Section 2.9       No Other Representations or Warranties; Non-Reliance.  Except for the express written representations and warranties made by such Seller in this Article II, neither such Seller nor any other Person (including any of its or their respective Representatives) makes any express or implied representation or warranty regarding the Subject Shares, such Seller, Symbotic, Symbotic Holdings or any of their respective Affiliates or Subsidiaries or any of its or their respective businesses, operations, assets, liabilities, conditions (financial or otherwise) or prospects in connection with this Agreement or the transactions contemplated hereby, and such Seller expressly disclaims any other representation and warranties.
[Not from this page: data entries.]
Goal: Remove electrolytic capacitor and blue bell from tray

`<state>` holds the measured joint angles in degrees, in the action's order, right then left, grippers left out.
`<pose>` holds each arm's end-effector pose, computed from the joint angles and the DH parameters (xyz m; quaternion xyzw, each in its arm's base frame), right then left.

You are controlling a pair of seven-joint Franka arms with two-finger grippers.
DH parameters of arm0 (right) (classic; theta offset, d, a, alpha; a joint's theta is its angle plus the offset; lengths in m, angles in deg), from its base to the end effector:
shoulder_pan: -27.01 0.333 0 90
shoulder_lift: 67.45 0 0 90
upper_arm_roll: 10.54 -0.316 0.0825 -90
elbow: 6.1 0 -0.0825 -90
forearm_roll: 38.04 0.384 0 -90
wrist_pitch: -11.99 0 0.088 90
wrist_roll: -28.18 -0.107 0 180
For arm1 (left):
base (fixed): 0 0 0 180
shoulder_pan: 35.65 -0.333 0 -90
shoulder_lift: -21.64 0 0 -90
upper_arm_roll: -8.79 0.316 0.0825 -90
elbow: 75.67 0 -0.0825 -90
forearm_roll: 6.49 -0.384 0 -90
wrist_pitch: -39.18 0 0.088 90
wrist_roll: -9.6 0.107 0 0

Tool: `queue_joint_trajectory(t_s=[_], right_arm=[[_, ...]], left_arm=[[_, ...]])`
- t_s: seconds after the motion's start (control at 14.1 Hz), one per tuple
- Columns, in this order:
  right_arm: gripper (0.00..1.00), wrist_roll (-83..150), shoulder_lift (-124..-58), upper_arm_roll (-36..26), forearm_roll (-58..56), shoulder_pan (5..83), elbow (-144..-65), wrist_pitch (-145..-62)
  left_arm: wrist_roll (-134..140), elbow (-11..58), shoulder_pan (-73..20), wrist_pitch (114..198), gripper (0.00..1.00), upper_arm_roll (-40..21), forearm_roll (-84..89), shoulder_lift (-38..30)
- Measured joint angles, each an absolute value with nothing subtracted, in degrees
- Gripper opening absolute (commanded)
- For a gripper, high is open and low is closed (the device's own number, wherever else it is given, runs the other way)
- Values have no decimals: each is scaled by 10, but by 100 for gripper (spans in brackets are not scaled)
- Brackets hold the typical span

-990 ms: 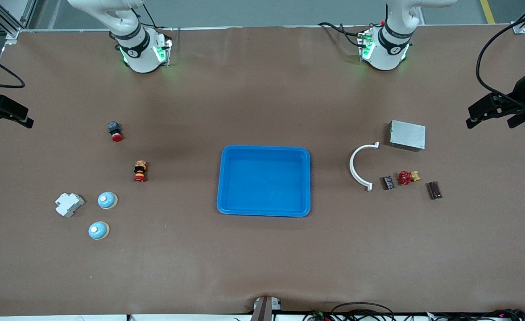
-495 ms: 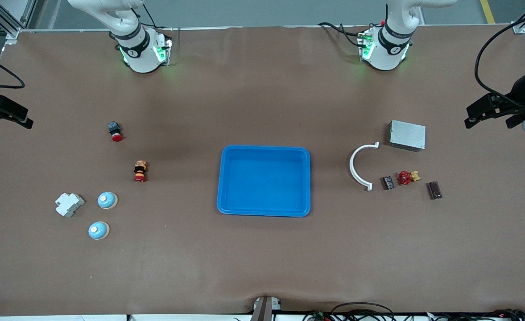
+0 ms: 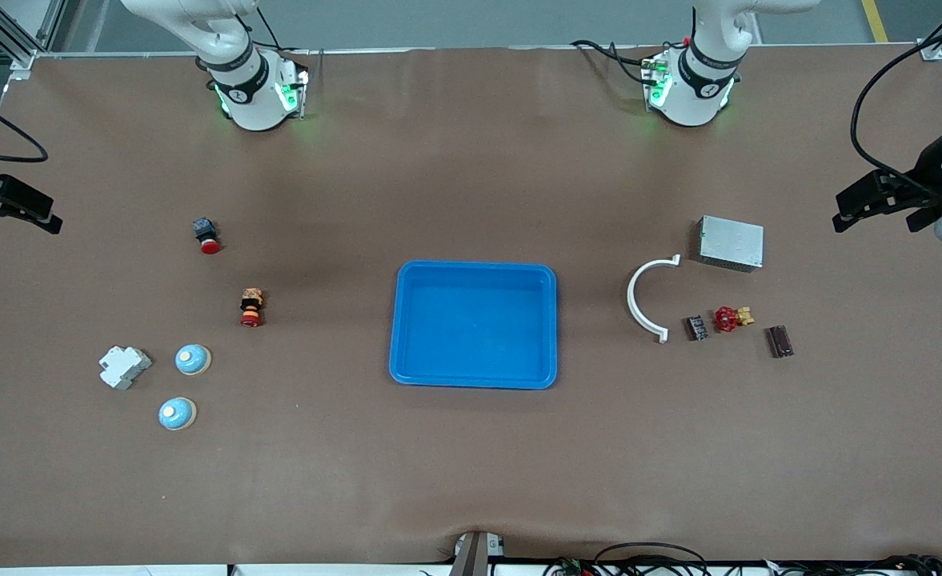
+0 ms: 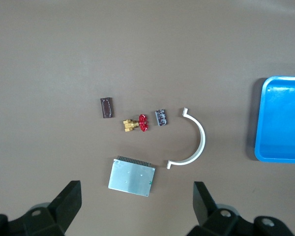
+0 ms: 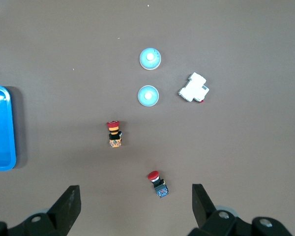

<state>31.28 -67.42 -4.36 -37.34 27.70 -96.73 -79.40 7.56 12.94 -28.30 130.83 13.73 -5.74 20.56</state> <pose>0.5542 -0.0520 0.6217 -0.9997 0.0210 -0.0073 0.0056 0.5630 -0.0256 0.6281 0.9998 -0.0032 0.0169 0.0064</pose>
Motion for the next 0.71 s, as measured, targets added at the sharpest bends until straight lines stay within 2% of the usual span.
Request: queue_joint_trajectory(t_s=[0.71], right_arm=[[100,313,-666,-44,-373,277,-967,-792]], left_arm=[[74,130,-283,1308,100,137,-57,205]])
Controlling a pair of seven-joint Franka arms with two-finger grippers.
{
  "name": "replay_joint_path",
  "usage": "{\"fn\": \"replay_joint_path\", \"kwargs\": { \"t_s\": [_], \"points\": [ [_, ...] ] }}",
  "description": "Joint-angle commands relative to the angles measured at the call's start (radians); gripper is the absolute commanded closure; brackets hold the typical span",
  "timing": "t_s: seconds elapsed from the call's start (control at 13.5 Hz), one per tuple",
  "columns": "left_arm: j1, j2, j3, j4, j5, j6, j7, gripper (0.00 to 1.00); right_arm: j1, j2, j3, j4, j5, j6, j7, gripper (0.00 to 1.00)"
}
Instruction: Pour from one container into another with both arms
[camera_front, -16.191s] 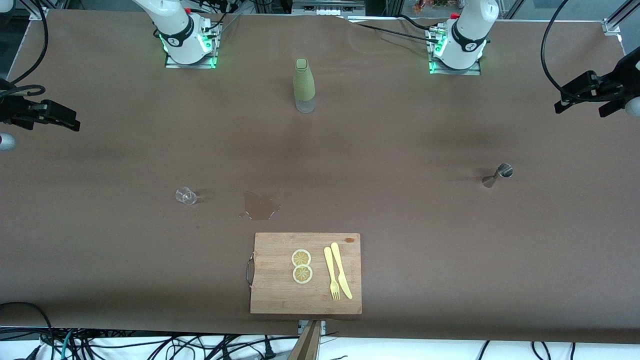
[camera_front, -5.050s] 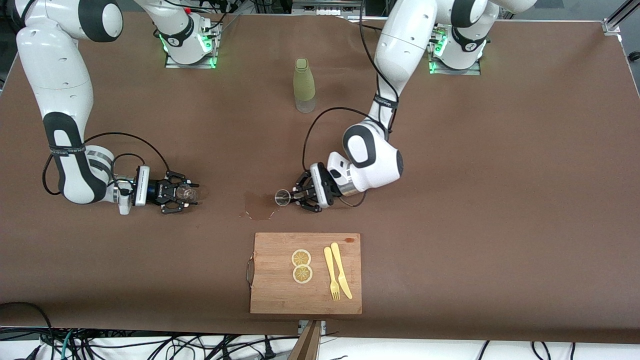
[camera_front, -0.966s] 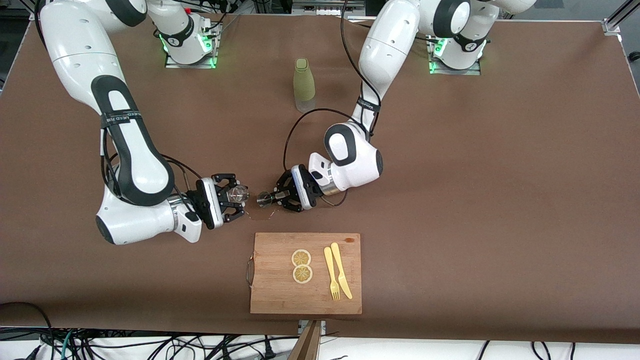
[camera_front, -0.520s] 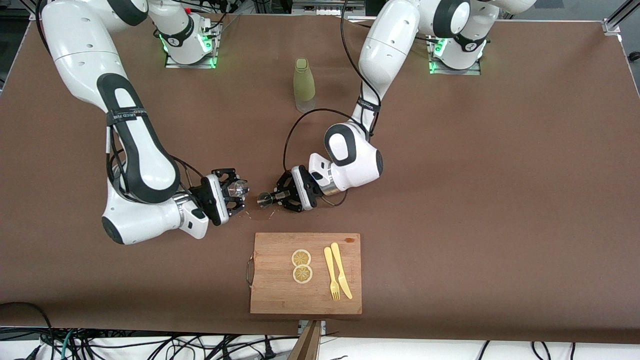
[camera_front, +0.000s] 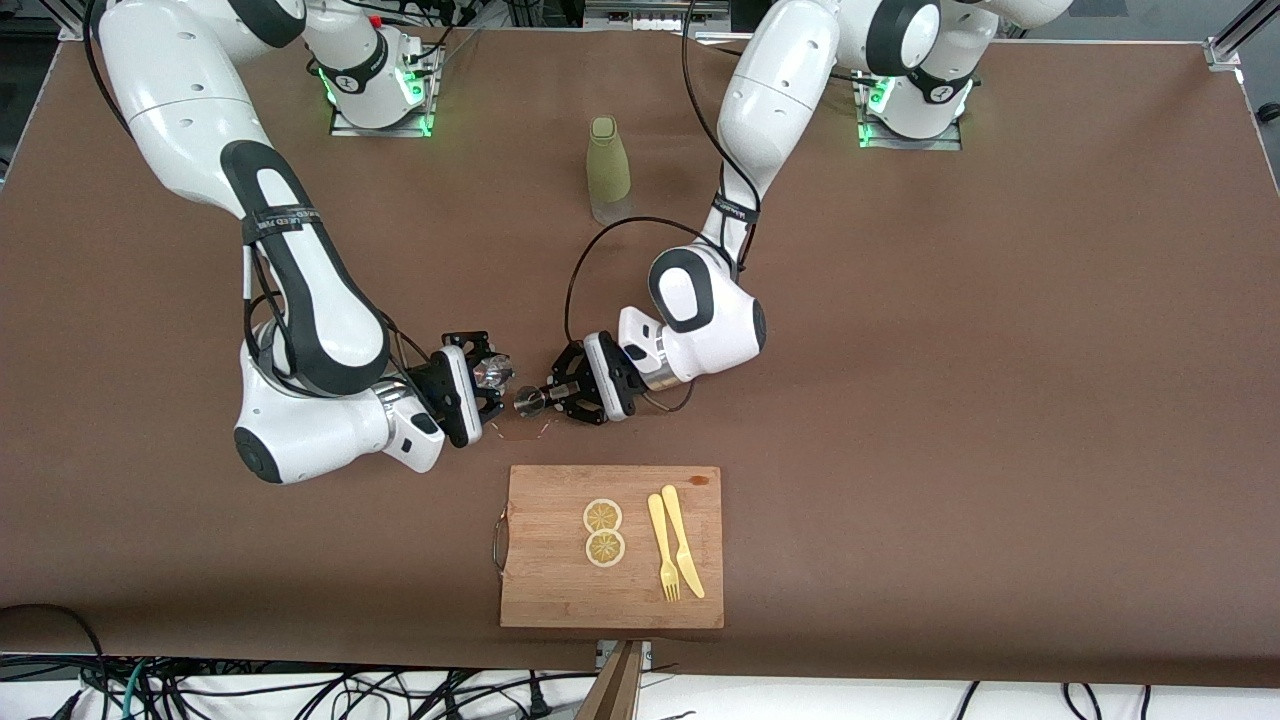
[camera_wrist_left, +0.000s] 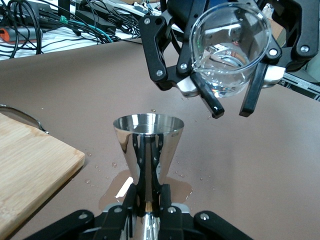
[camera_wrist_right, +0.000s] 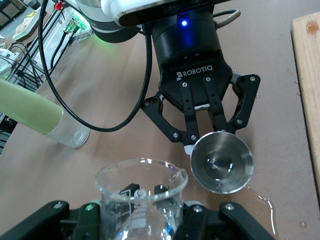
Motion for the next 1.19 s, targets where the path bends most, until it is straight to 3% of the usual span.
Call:
{"fn": "replay_joint_path", "kwargs": {
  "t_s": [0.0, 1.11],
  "points": [
    [-0.012, 0.026, 0.023, 0.037, -0.04, 0.015, 0.058, 1.0, 0.007, 0.003, 0.011, 0.016, -0.039, -0.004, 0.074, 0.76],
    [-0.012, 0.026, 0.022, 0.033, -0.061, 0.013, 0.126, 1.0, 0.016, 0.004, 0.011, 0.017, -0.065, 0.007, 0.266, 0.76]
  ]
}}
Such Seller acknowledges and agrees that it has relied solely on the results of its and its Affiliates’ and its and their respective Representatives’ independent investigations, and neither such Seller nor any of its Affiliates or its or their respective Representatives has relied on and none are relying on any representations or warranties regarding Purchaser or its Affiliates or Subsidiaries or any of its or their respective businesses, operations, assets, liabilities, conditions (financial or otherwise) or prospects or by Purchaser’s or its Affiliates’ and Subsidiaries’ respective Representatives in connection with this Agreement or the transactions contemplated hereby, other than the express written representations and warranties of Purchaser expressly set forth in Article III.
 
ARTICLE III
REPRESENTATIONS AND WARRANTIES OF PURCHASER
 
Purchaser hereby represents and warrants to Sellers as of the execution and delivery of this Agreement (or as of such other date and time as may be expressly provided herein) as follows:
 
Section 3.1        Organization and Power.  Purchaser is duly formed and validly existing in good standing under the laws of its jurisdiction of formation.  Purchaser has the power and authority to execute and deliver this Agreement and to carry out the transactions contemplated hereby in accordance with the terms hereof.
 
-5-


Section 3.2         Authorization and Binding Effect.  The execution and delivery of this Agreement, the performance by Purchaser of its obligations hereunder and the consummation of the transactions contemplated hereby in accordance with the terms hereof have been duly authorized by all requisite action on the part of Purchaser.  This Agreement has been duly executed and delivered by Purchaser, and, assuming due execution and delivery by Sellers, constitutes the legal, valid and binding obligation of Purchaser, enforceable against Purchaser in accordance with its terms, except as such enforceability may be limited by bankruptcy, insolvency, reorganization, moratorium or similar Laws affecting creditors’ rights generally and by general equitable principles.
 
Section 3.3      No Conflict.  Neither the execution and delivery by Purchaser of this Agreement, nor the consummation by Purchaser of the transactions contemplated hereby in accordance with the terms hereof, violates, conflicts with or results in a breach of, or constitutes a default (or an event which, with notice or lapse of time or both, would constitute a default) under (a) any provision of the organizational documents of Purchaser, (b) any of the terms, conditions or provisions of any material Contract to which Purchaser is a party, or by which Purchaser or any of its properties is bound or (c) any term or provision of any Law or Order applicable to Purchaser, except, in the case of clauses (b) and (c), as would not reasonably be expected, individually or in the aggregate, to prevent or materially delay or materially impair the ability of Purchaser to consummate the Purchase.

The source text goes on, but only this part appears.